I can see the crack in your mask

That shows the anger throbbing inside

And alas it used to surprise me,

But I am too numb

From all the life that you've taken away

My eyes are now empty

Soulless

Bare

People look at me and see nothing,

No hope, no love, no sympathy

Just despair

I wonder who did that to me

I still remember

When you would punch me with harshness

Scar me with the cruelness of your words

Burn me with the empty promises and lack of hope

I look in the mirror, and all I see are the holes around my body

My shell of a body

Cracks,

Holes,

Emptiness

I try to look inside of me to see if it is still there

The innocence,

The hope,

Love,

And the laughter

But all I see are fragments of memories, fluttering,

Slowly fading until they are no more

Like the ashes of a fire

A fire that once grew hot and alive,

But time made it dwindle

To meer ashes

So colorless compared to before

What a bore

That has been created inside me

I used to hold hope for you

As many around me would boast about the aura of love and happiness that hugged them every day

Following them like a limelight

While I am just left with a shadow

How disappointed could someone get at this point?

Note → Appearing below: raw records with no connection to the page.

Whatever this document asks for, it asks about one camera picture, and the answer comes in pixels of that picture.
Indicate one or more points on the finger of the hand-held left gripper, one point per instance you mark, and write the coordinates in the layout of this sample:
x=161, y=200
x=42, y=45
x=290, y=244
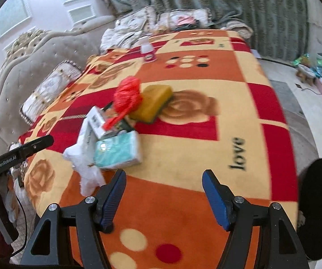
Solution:
x=37, y=143

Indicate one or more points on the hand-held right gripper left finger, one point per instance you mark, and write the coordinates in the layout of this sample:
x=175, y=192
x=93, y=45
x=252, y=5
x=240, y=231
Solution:
x=113, y=199

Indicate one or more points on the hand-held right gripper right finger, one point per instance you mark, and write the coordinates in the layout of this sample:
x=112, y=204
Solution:
x=215, y=199

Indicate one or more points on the white plastic bag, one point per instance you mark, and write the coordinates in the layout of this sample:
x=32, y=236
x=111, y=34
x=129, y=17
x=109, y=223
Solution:
x=88, y=173

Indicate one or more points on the white paper packet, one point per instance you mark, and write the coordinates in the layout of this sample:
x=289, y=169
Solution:
x=85, y=137

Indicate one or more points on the teal tissue pack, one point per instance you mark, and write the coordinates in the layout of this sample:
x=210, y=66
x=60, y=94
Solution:
x=116, y=151

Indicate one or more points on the white carton box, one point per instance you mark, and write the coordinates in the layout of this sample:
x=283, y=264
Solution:
x=95, y=120

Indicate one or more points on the dark green packet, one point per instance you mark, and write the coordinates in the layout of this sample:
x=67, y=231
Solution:
x=126, y=125

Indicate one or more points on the red plastic bag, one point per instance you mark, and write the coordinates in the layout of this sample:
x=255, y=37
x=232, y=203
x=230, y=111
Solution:
x=127, y=95

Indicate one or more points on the yellow sponge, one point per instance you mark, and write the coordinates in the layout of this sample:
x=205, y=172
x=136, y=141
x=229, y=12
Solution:
x=152, y=103

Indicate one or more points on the black trash bin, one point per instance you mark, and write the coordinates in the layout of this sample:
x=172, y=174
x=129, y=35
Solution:
x=320, y=210

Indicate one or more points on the white fluffy cloth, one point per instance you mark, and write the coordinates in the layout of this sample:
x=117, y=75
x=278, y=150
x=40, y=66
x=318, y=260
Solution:
x=21, y=193

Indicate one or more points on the printed orange red blanket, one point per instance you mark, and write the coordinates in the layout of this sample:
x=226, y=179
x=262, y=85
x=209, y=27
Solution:
x=205, y=157

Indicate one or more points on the embroidered fringed pillow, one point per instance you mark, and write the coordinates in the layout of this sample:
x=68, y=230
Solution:
x=49, y=89
x=135, y=19
x=169, y=19

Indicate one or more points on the beige tufted sofa back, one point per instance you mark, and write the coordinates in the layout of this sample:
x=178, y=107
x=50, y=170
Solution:
x=37, y=56

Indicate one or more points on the white crumpled quilt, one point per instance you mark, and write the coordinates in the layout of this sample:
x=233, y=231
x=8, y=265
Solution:
x=119, y=37

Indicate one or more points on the white bottle red label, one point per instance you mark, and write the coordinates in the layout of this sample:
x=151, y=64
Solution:
x=147, y=50

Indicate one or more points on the small wooden stool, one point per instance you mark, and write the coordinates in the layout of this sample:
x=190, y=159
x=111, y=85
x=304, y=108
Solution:
x=306, y=74

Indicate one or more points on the green snack bags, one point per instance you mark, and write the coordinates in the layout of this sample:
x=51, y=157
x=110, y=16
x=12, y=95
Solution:
x=303, y=60

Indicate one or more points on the folded clothes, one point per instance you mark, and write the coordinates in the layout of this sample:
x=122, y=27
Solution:
x=189, y=22

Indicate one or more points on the green patterned curtain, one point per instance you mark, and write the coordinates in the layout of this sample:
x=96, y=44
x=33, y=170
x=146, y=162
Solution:
x=261, y=11

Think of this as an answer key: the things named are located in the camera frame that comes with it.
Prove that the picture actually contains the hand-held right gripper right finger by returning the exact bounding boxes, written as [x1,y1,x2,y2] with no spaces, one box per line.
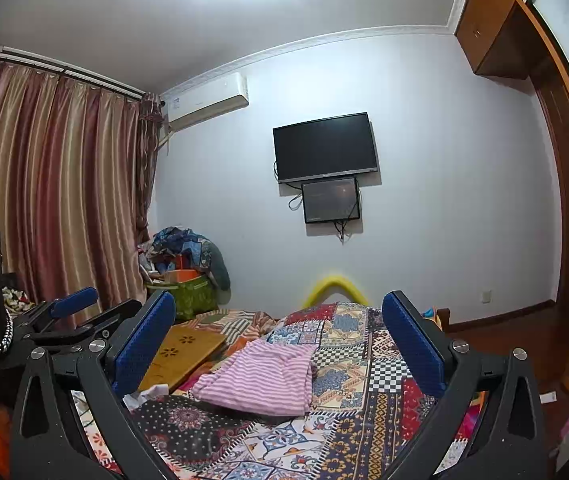
[382,290,550,480]

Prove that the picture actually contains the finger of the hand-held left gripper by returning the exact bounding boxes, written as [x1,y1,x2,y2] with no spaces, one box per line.
[27,287,100,333]
[34,299,144,353]

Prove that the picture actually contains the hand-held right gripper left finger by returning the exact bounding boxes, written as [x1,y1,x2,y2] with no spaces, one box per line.
[9,290,185,480]

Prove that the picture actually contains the pink striped pants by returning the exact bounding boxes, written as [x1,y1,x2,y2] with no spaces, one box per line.
[192,339,319,417]

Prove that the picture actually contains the bamboo lap board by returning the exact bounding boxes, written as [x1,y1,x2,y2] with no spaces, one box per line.
[139,322,228,393]

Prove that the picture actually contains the white crumpled cloth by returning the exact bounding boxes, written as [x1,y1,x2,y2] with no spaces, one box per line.
[123,384,169,408]

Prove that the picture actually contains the patchwork quilt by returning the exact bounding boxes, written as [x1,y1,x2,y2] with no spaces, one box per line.
[129,301,470,480]

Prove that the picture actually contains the yellow foam tube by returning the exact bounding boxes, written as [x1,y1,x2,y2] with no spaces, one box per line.
[302,269,369,308]

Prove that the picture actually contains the pile of clothes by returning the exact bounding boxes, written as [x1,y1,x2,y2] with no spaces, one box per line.
[137,226,230,291]

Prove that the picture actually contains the striped orange bed sheet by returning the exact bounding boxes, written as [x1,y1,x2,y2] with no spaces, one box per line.
[184,307,285,361]

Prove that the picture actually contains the floral bed sheet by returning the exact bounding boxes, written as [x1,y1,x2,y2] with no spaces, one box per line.
[72,390,130,478]

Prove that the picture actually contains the striped red curtain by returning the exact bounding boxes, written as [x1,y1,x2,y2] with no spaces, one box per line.
[0,40,165,306]

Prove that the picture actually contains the small black monitor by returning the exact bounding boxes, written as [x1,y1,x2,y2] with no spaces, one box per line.
[301,176,362,225]

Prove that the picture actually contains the curtain rod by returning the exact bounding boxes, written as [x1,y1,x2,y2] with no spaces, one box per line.
[0,37,148,98]

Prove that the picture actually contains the white air conditioner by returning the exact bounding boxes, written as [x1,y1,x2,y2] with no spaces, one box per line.
[160,72,250,133]

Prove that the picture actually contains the wooden overhead cabinet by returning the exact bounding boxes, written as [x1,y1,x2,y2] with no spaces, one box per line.
[455,0,540,80]

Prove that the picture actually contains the black wall television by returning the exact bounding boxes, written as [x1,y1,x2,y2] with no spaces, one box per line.
[273,112,380,184]

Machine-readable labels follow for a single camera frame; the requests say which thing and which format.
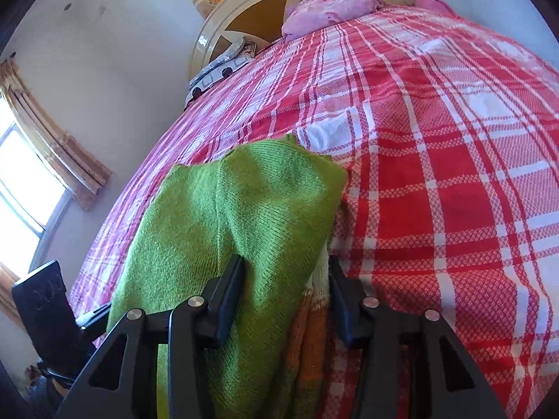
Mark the red plaid bed blanket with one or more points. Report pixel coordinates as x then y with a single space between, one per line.
436 161

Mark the grey patterned pillow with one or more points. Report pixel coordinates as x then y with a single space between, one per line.
218 67

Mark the side window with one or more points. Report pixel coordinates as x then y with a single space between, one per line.
26 183

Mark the green striped knit sweater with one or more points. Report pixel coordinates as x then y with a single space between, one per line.
244 227

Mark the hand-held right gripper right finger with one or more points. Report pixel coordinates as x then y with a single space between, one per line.
345 310

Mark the pink cloth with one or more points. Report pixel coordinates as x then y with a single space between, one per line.
432 4

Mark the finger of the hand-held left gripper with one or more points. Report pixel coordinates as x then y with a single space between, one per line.
94 316

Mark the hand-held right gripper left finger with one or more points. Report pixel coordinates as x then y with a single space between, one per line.
227 297

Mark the cream wooden headboard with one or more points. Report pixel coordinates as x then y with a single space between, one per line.
257 13

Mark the pink floral pillow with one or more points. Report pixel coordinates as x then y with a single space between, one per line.
332 6

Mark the beige patterned side curtain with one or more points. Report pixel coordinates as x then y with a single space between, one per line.
56 144

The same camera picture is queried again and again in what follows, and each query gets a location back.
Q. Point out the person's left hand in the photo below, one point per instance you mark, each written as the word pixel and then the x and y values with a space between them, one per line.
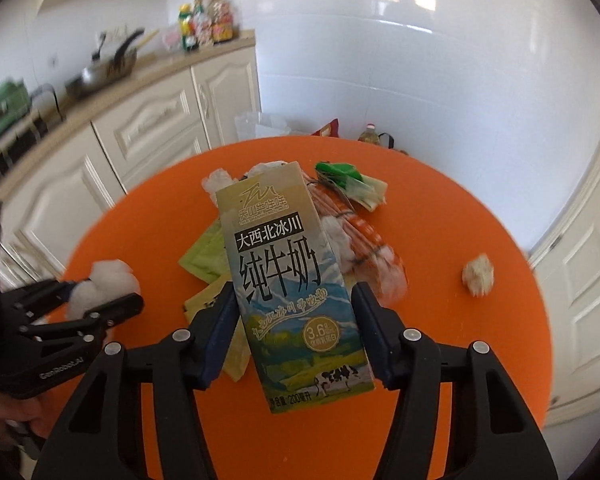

You always promise me so many good things

So many false validations that you would give me. . . 

"The thump-thump of my heart cease to exists

When you would cease to give me a kiss."

Those promises slowly broke me

Until I was so scarred from the lost hope and love

That I stopped believing them

Now I just count the days

When this weight

Will be lifted off my shoulders,

When it stops getting colder,

When I can finally stop crying every night

Because of the lost little child

That is still inside

The child that yearns for the love that you've lacked to give

Still lacks the childhood memories

But trust me

I will forever be

Disappointed in you

Disappointed that you never loved me that way that you should

I know that it sounds selfish

But that child

The one inside of me

Still loves you

And I fight it every day

Fight it, because I don't want to lose you

I don't want to feel the disappointment, the regret

Of ever believing

You've changed.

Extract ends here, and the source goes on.